Copy, word for word, the lines below from the one containing "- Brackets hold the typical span" up to and including the one containing "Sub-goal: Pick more", with pictures left out.

* * *

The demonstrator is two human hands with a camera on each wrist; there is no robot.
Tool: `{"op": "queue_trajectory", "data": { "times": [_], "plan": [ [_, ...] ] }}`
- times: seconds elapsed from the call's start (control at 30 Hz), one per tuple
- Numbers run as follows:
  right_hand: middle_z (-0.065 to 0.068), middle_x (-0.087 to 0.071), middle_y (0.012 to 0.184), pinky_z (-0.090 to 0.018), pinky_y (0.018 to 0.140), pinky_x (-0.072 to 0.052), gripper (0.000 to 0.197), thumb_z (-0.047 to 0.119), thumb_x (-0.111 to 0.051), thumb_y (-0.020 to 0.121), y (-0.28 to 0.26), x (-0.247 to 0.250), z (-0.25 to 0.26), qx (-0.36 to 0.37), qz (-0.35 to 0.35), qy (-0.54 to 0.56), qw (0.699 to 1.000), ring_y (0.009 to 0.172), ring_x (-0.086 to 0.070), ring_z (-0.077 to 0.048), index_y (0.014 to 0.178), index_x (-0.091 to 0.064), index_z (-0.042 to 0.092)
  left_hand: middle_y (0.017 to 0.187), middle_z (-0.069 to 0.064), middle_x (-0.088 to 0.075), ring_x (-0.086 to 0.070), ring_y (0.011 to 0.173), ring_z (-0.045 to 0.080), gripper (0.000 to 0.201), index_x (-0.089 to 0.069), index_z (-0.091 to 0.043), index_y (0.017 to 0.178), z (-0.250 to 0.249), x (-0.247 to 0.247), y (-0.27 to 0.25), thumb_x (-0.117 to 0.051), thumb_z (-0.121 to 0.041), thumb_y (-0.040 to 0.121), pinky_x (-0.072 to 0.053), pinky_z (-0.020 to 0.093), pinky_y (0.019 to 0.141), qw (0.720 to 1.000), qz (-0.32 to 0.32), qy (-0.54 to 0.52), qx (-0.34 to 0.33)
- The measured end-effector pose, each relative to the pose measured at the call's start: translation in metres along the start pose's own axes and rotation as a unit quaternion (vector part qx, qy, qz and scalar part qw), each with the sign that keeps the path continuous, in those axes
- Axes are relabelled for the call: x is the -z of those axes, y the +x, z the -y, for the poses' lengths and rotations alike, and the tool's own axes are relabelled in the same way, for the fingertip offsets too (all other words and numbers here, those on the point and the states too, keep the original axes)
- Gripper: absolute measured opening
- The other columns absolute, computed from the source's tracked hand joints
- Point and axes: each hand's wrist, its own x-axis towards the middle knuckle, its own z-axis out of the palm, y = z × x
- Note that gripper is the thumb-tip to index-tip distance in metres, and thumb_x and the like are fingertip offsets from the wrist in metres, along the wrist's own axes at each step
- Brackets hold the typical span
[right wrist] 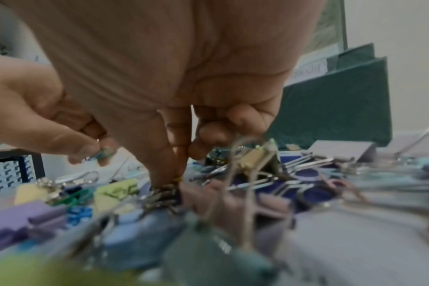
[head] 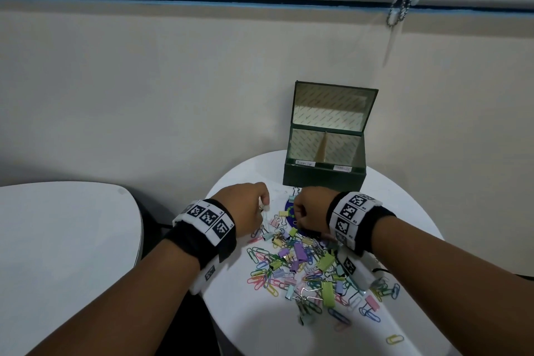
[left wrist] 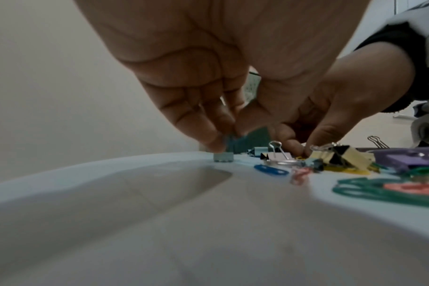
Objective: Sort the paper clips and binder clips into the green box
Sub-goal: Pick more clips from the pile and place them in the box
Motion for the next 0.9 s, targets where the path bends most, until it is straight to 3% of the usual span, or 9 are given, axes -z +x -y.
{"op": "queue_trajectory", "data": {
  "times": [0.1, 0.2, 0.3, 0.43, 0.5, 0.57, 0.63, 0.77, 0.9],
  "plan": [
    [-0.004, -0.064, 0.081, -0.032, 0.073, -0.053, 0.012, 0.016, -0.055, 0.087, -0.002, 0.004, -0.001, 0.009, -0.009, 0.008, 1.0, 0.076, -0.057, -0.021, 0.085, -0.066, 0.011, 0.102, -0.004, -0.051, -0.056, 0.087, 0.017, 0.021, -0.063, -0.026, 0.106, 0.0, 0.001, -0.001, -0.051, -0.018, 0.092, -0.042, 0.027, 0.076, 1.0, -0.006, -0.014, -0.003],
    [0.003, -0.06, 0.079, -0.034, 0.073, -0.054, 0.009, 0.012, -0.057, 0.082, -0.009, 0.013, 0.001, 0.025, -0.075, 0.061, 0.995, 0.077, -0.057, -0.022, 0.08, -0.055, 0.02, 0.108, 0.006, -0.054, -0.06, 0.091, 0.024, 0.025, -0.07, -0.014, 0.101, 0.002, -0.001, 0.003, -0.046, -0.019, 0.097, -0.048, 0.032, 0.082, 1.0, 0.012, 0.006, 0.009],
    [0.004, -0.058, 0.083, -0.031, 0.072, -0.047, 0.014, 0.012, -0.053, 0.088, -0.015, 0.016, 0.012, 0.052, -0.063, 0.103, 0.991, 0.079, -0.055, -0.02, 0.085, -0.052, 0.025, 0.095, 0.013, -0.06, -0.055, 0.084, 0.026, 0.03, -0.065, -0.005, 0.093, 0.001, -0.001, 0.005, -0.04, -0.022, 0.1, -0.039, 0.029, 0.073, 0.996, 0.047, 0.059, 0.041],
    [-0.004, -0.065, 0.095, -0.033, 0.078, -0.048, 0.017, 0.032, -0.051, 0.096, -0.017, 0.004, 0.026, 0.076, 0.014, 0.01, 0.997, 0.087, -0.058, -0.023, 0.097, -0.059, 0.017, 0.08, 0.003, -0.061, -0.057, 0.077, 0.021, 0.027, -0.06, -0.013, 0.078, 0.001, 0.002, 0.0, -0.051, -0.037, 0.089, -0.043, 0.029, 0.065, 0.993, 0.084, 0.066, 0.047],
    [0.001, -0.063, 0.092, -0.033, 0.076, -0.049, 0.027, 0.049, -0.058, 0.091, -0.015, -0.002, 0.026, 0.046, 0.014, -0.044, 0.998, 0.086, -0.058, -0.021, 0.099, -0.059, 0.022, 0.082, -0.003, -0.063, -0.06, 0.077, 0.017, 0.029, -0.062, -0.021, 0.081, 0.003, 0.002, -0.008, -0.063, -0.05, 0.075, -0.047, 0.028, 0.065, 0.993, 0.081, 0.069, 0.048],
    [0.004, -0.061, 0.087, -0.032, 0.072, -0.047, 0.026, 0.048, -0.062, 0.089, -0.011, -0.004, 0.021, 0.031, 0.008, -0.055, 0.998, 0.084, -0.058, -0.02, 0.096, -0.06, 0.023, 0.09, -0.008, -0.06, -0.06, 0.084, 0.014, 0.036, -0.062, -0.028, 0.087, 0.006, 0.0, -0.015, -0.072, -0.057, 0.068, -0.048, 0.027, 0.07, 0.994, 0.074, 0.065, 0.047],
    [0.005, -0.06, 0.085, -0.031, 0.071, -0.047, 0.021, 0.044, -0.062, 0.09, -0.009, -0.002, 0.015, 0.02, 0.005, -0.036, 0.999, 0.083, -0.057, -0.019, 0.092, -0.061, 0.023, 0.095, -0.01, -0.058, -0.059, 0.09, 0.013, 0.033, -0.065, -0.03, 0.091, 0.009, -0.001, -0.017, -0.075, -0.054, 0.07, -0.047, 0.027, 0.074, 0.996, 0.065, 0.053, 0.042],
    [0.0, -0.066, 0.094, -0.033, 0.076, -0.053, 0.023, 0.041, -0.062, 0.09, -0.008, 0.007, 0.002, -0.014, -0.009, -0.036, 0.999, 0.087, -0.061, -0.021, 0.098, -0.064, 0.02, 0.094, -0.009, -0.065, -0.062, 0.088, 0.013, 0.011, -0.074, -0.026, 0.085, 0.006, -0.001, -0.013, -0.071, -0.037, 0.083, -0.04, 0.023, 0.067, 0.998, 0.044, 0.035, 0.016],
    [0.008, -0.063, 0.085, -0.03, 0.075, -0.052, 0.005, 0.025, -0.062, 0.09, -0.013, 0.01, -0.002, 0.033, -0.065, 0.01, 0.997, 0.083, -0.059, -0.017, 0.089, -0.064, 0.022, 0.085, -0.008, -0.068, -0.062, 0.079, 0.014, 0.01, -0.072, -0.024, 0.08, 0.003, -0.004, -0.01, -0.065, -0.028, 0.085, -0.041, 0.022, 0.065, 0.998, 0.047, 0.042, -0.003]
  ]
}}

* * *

§ Result for this task:
- Brackets hold the typical span
[right wrist] 
[head] 
[left wrist] 
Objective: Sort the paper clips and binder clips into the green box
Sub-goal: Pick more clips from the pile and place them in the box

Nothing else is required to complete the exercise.